This is a guest post by our current Rioter in Residence, Kevin Smokler. Kevin is the author of forthcoming essay collection Practical Classics: 50 Reasons to Reread 50 Books you Haven’t Touched Since High School(Prometheus Books, Feb. 2013) and the editor of Bookmark Now: Writing in Unreaderly Times, A San Francisco Chronicle Notable Book of 2005. His work has appeared in the LA Times, Fast Company, Paid Content, The San Francisco Chronicle, Publishers Weekly and on National Public Radio. Follow him on Twitter @weegee.

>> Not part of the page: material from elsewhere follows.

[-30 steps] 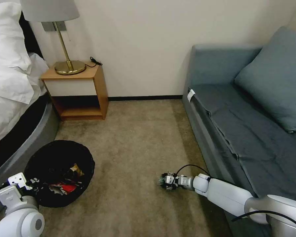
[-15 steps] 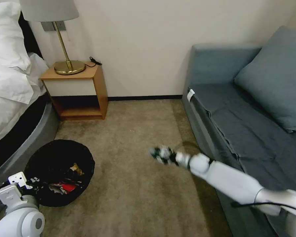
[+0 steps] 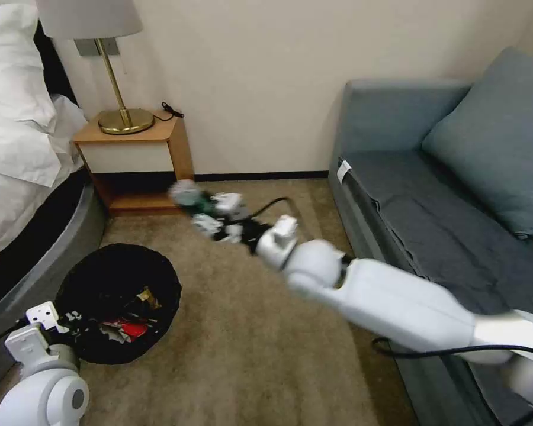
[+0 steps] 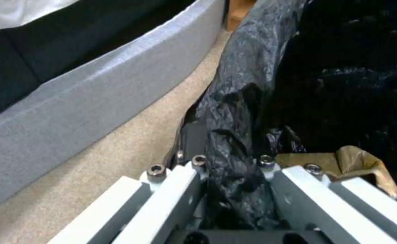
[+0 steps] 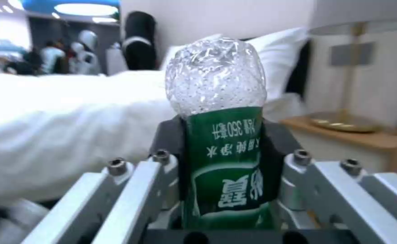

I’ve never thought the purpose of reading fiction was to “relate” to the tale being told or see myself in the characters. I did read Tales of a Fourth Grade Nothing about 65 times as a young boy because, like Peter Hatcher, I too had annoying little brothers. High Fidelity was my jam about a decade ago, right as I developed an interest in collecting vinyl. But really, is that all? Novels can give you a hug, and sometimes we need that. But more often, I’m reading to have my worldview grow, not to be patted on the back.
Where this is probably most obvious is in my odd fondness for stories of women and their friendships with each other. I have read Waiting to Exhale around 11 times and was terribly sad and angry that the sequel Getting to Happy fell about 9 leagues short of the original. Sula was my sand bar in the ocean of Toni Morrison’s literary accomplishment. I received each successive volume of the Sisterhood of the Traveling Pants from my dad. I can tell you How To Make an American Quilt and a thing or two about Girls in Trucks. And J. Courtney Sullivan and Curtis Sittenfeld are my homegirls, if you really want to know.
The why is both simple and not so. I came from a family of all brothers and bloomed late, so women are newer to me than, say, if I had sisters or went to Vassar for college. I like to read dialogue, and (gasp) novels featuring women friends involve a lot of sitting around and talking. After you go through a few of these novels, you realize reading about women helps a fella both communicate and understand women, which is a lot better than being the very kind of dumbfuck women talk about when they get together and commiserate.
That’s the simple reason. The murkier one rests on questions of invitation. I’ve no doubt Terry McMillian wanted Waiting to Exhale to be a story about her and her black female peers. But it’s also a story about loyalty and family, career and growing older, and it manages to cover those bases in addition to being a story about African-American sisterhood, and not because it’s a story of African-American sisterhood. And I think the women writers who do this best (I am sure there are men who have written great female friendship books. One isn’t coming to me at the moment), sweep in the grander themes while wrestling with the particular. They seem aware that their stories have much to say beyond “this is a tale of people like me” and expect more from their readers than “Preach on!”
That’s the invitation. I don’t hang out with any reader who has decided they aren’t into a particular literature simply because the characters aren’t exactly like them. I get that they feel uninvited to the party the author is throwing. But to this reader, a great book about female friendships doesn’t slam the gate on other kinds of readers, doesn’t uninvite. Every author I’ve mentioned includes three-dimensional male characters that aren’t simply husbands or mean bosses or sexy paperboys. Why? Because it’s just good writing to do so. Great female friendship writers embed their books with an understanding that, while women are the story here, we all share the world together, and while there may not be a lot of dudes present, the female characters all try to see men as people with a point of view. A different one, yes, but a human one still.
I don’t expect other men to charge out and start feasting on novels about menopause and sexism in the military. But they’d be missing something. Because any great book to me is about feeling more human, in good ways and bad, different yet somehow the same.